On the 17th of March 2020, hundreds of Nigerians including farmers, CSOs, community persons, lawyers, medical practitioners, students, scientists, youth and women groups led by Health of Mother Earth Foundation and the GMO-Free Nigeria Alliance marched against food products of genetically modified organisms (GMOs).

The march reached the Lagos State government secretariat with a petition demanding for a ban on GMOs, a nullification of the permits already issued for the importation and release of genetically modified maize, beans and cotton into the country and to halt illegal entry of GMOs. 

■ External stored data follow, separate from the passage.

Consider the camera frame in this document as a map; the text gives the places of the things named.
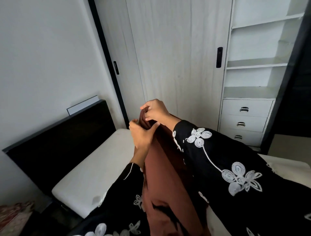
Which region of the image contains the person's right hand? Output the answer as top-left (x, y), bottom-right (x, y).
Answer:
top-left (140, 99), bottom-right (172, 126)

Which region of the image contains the person's left hand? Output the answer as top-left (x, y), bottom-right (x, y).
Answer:
top-left (129, 119), bottom-right (161, 150)

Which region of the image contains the brown bed sheet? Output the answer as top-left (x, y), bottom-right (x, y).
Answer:
top-left (137, 107), bottom-right (212, 236)

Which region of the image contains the dark wooden bed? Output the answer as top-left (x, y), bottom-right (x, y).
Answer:
top-left (2, 100), bottom-right (117, 219)

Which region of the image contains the red patterned bedsheet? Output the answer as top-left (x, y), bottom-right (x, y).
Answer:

The coalition also demanded a ban of all toxic agrochemicals – especially those containing glyphosate which has been identified as a carcinogen and for a halt on the assault on our agriculture through genetic modification of our staple crops including cassava, maize and beans. Through the petition, the group urged that the Nigerian government should be circumspect about technologies that aim to contaminate our environment, destroy our agriculture, culture, rupture our socio-economic fabric and assert unbridled control over our agriculture and food. 

Speaking during the rally, Nnimmo Bassey, the Director of Health of Mother Earth Foundation stressed that Nigeria does not need GMOs, adding that they are promoted on false premises which includes that they give higher yields and are more nutritious than normal crops. Bassey explained, also that they do not use less herbicides and pesticides as many of the genetically modified crops are designed to withstand herbicides which are produced by same companies producing the seeds. He pointed out also that another main reason some crops are genetically modified (e.g. the beans that was approved by the government for commercial release in 2019) is for them to act as pesticides. These processes destroy not only target pests and weeds but beneficial microorganisms -both in the soil and in the human guts, he explained. “What we eat must not eat us” he and the people chanted.

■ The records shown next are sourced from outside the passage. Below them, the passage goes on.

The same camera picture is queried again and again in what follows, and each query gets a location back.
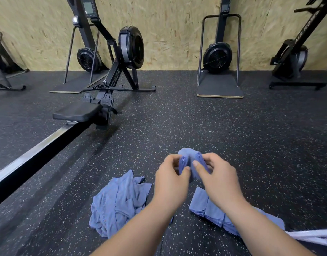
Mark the person's left hand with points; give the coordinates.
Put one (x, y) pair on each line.
(171, 184)

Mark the person's right hand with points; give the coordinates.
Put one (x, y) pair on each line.
(219, 181)

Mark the plain blue towel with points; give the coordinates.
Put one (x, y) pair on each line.
(193, 156)

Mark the blue towel pile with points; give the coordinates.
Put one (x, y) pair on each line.
(115, 202)

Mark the white perforated metal rack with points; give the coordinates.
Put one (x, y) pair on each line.
(313, 236)

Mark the person's right forearm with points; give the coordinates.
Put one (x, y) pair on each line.
(267, 232)

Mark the person's left forearm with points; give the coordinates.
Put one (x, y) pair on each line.
(137, 232)

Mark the black ski trainer wooden-edged platform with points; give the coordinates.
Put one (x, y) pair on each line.
(218, 58)

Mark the black upright exercise machine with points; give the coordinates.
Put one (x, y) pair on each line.
(290, 58)

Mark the black ski trainer grey platform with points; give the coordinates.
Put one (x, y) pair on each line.
(86, 58)

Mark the black rowing machine with rail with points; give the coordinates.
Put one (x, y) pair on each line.
(54, 133)

 Also speaking at the rally, Akinbode Oluwafemi, Deputy Director of Environmental Rights Action/Friends of the Earth Nigeria stated that Nigeria has the capacity to feed herself and that we cannot allow our food system to be overtaken by corporate control/interest. He called instead, for better support for the small holder farmers who produce natural and healthy foods.

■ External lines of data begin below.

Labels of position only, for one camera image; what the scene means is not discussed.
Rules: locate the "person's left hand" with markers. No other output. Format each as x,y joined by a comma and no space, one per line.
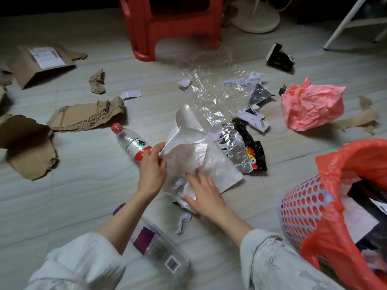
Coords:
151,172

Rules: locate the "person's right hand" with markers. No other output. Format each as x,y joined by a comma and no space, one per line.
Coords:
208,199

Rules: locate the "clear bottle red label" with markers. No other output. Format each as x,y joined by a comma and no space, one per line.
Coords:
130,141

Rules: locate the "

The Secretary of the Nigerian Labour Congress (NLC) buttressed this point when he said that just as the Nigeria government is currently encouraging local contents in other sectors, local farmers should be encouraged because they provide bulk of the  food we consume, stressing that we don’t want foreign foods in the form of GMOs.

One of the women leaders, Funmi Ajayi charged the Government to take up the responsibility of protecting her citizens from danger and demanded that the government should put a stop to the introduction of GMOs in Nigeria as this will cause more harm to Nigerians as well as lead to loss of livelihood for our farmers.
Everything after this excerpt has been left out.